Daraine Luton, Senior Staff Reporter
Taxpayers are being asked to fork out $2.9 billion to further bail out the cash-strapped Jamaica Urban Transit Company (JUTC).
Parliament had approved $450 million in recurrent support for the bus company in April when the national Budget was passed, but in the Supplementary Estimates tabled in the House of Representatives yesterday, it was revealed that taxpayers are being asked to fund the JUTC to the tune of $3.37 billion this fiscal year.
The support to the state-run bus company contemplates the payment of $48 million to assist in clearing third-party deductions from employee salaries.
Another $70.9 million is to go towards clearing salary arrears of seven per cent and a one-off payment due to public-sector workers.
In addition, $177.1 million is to meet arrears and current payments to Tax Administration Jamaica for PAYE and education tax for the period April 2014 to March 2015.
Taxpayers are also being asked to bear a $231 million cost for import duties; $1.1 billion for special compliance fees and $1.3 billion for general consumption tax payable to Jamaica Customs for the period January 2014 to March 2015.
If approved by Parliament, it would mean that taxpayers would be providing $6.47 billion in support to the JUTC this fiscal year, having already been called upon to pay $3.1 billion for the purchase of buses.
In August, the JUTC received the second fare hike in eight months, with portfolio minister Dr Omar Davies declaring then that it was necessary in order to prevent the entity from collapsing.
Meanwhile, Finance Minister Dr Peter Phillips yesterday tabled the first Supplementary Estimates for the 2014-2015 fiscal year that show a $739.6-million cut in the $540 billion spending package that was passed earlier this year.
The Public Administration and Appropriations Committee is to consider the revised estimates next Wednesday and then send a report to the House of Representatives for consideration on December 9.
The estimates revealed that an additional $2 billion is being set aside for debt repayment, moving the amount being spent this year from $100.7 billion to $102.6 billion.
A major casualty of the revised estimate is the transport works and housing ministry, which has seen its Capital B budget cut by $2 billion.
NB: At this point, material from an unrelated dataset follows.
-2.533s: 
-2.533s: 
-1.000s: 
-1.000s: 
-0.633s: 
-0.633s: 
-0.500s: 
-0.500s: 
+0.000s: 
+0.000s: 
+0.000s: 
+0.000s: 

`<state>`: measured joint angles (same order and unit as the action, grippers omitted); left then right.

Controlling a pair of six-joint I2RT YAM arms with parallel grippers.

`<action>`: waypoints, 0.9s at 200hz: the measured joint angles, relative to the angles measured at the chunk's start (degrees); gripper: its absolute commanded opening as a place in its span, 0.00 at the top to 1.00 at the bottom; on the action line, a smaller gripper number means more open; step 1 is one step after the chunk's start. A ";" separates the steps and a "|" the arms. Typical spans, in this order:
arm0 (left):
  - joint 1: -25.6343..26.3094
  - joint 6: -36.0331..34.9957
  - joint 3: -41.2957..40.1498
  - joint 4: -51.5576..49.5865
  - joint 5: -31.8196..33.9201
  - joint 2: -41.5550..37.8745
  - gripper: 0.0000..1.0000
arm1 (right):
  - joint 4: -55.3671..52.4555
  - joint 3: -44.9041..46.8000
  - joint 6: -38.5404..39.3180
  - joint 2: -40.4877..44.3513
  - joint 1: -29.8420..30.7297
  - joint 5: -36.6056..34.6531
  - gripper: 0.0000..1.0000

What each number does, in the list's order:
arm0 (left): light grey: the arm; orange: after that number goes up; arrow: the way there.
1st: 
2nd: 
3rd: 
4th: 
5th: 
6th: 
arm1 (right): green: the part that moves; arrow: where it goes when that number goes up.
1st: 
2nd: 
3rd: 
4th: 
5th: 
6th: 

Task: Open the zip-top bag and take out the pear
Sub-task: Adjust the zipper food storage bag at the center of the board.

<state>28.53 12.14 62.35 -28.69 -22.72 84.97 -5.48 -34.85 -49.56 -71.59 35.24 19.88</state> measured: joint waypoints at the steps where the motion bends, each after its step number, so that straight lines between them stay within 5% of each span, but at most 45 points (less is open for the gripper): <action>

Capital B represents spending that is driven largely by external partners. In the case of the works ministry, the Major Infrastructure Development Programme (MDIP) is to lose $1.79 billion of the $4 billion budgeted to be spent this year.
The MDIP represents a US$353 million infrastructure project funded jointly by the China Ex-Im Bank and the Government of Jamaica. Notations in the Supplementary Estimates say that the reduction is because of a reduction in land and structures. The targets under the MDIP for this fiscal year are the rehabilitation of two main roads: Twickenham Park to Ferry in St Catherine and Highway 2000 (Ferry), also in St Catherine.
A $350 million allocation to the National Emergency Health Response Programme is also reflected in the works budget. The funds facilitated the Government's response to the Chikungunya virus outbreak.